*** Source material ***

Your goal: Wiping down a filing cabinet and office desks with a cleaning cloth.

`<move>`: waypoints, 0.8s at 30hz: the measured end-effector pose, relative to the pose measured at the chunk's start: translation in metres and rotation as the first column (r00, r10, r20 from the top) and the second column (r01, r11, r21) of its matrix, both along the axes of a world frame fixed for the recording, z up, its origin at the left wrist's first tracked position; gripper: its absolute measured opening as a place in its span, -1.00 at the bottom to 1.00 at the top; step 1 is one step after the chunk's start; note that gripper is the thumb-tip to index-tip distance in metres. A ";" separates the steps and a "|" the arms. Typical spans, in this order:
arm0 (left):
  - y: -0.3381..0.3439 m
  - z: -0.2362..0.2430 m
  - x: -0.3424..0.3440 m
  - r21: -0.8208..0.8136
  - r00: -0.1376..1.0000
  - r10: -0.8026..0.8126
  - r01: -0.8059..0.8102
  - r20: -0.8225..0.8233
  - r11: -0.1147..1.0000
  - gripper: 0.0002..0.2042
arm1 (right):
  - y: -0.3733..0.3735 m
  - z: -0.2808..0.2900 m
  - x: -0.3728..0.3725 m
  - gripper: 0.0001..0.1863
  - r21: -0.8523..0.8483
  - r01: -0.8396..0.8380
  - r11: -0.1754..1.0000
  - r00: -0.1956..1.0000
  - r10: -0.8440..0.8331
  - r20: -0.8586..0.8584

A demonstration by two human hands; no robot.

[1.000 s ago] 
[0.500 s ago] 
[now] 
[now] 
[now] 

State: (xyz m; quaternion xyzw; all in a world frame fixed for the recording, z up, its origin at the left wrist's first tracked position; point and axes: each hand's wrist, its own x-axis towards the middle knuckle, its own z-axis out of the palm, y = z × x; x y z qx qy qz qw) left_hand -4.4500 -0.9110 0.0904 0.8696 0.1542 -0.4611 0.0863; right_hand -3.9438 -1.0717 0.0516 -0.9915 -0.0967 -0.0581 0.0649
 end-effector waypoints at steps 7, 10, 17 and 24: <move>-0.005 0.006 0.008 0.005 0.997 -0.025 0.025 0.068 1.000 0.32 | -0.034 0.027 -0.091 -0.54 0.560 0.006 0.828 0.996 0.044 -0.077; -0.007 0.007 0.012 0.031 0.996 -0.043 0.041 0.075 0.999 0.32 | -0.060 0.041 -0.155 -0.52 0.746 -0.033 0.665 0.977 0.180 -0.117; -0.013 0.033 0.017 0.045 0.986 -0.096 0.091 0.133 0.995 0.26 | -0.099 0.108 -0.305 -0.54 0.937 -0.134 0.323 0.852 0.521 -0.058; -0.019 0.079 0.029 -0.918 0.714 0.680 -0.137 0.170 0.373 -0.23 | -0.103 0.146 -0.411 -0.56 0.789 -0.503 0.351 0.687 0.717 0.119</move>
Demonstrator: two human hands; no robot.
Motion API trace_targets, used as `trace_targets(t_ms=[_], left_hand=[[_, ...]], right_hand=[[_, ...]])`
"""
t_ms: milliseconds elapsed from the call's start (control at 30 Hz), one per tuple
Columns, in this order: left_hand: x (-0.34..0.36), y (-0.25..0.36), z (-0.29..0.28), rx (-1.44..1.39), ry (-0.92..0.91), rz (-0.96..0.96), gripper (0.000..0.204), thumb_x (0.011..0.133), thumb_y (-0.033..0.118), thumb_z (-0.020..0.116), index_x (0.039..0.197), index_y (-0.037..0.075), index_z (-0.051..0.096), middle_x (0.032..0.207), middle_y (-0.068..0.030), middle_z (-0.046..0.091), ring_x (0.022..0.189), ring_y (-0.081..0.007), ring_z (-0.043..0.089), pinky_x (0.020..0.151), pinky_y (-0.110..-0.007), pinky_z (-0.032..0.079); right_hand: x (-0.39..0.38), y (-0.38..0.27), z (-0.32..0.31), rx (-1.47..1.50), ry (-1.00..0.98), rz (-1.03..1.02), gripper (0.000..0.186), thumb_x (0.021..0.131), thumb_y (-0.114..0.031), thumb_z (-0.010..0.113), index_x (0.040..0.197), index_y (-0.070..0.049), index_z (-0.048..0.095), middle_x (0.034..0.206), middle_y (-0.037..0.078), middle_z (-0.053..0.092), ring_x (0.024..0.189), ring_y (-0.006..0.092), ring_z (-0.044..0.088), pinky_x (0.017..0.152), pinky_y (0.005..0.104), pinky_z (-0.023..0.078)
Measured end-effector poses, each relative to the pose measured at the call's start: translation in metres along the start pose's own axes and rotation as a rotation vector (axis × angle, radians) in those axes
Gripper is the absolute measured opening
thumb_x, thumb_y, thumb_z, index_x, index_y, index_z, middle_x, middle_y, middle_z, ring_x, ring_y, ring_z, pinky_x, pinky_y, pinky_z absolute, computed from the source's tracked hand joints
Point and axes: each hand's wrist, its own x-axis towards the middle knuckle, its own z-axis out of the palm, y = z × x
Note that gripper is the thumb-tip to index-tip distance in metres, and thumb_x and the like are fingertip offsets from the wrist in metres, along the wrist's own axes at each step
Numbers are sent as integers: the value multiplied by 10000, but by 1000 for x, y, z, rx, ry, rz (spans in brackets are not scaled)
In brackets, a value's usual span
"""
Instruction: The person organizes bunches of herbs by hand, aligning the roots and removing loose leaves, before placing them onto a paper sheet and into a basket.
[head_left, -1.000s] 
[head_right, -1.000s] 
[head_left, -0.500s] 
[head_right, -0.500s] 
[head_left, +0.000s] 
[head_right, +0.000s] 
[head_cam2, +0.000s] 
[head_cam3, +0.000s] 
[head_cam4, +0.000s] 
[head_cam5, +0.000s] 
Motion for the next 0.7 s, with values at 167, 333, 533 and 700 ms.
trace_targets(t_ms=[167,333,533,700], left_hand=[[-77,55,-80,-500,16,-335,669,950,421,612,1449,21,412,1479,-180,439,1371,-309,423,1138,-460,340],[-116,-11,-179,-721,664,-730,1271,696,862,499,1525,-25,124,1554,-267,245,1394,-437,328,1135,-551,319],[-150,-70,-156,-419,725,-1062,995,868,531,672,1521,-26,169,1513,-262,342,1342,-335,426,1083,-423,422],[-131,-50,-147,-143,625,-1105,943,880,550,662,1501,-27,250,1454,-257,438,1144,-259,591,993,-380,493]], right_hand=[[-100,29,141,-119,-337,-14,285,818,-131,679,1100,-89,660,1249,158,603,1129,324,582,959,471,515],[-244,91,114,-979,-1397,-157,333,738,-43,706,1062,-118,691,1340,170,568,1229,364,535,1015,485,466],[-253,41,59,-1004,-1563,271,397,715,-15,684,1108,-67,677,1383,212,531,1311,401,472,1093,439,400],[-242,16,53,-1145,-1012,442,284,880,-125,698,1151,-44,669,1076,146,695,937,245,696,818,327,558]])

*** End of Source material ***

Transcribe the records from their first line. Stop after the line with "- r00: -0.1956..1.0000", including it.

→ **Final answer**
Your goal: Wiping down a filing cabinet and office desks with a cleaning cloth.

`<move>`: waypoints, 0.8s at 30hz: the measured end-effector pose, relative to the pose measured at the chunk's start: translation in metres and rotation as the first column (r00, r10, r20 from the top) and the second column (r01, r11, r21) of its matrix, both along the axes of a world frame fixed for the recording, z up, its origin at the left wrist's first tracked position; gripper: its absolute measured opening as a place in its span, -1.00 at the bottom to 1.00 at the top; step 1 is one step after the chunk's start; note that gripper is the thumb-tip to index-tip distance in metres. A ";" separates the steps and a "|" the arms. Typical spans, in this order:
arm0 (left):
  - y: -0.3381..0.3439 m
  - z: -0.2362..0.2430 m
  - x: -0.3424..0.3440 m
  - r21: -0.8208..0.8136
  - r00: -0.1376..1.0000
  - r10: -0.8026..0.8126
  - r01: -0.8059..0.8102
  - r20: -0.8225..0.8233
  - r11: -0.1147..1.0000
  - gripper: 0.0002..0.2042
arm1 (right):
  - y: -0.3733..0.3735 m
  - z: -0.2808..0.2900 m
  - x: -0.3728..0.3725 m
  - gripper: 0.0001..0.1863
  - r21: -0.8523..0.8483
  - r01: -0.8396..0.8380
  - r11: -0.1754..1.0000
  - r00: -0.1956..1.0000

This exercise is now done.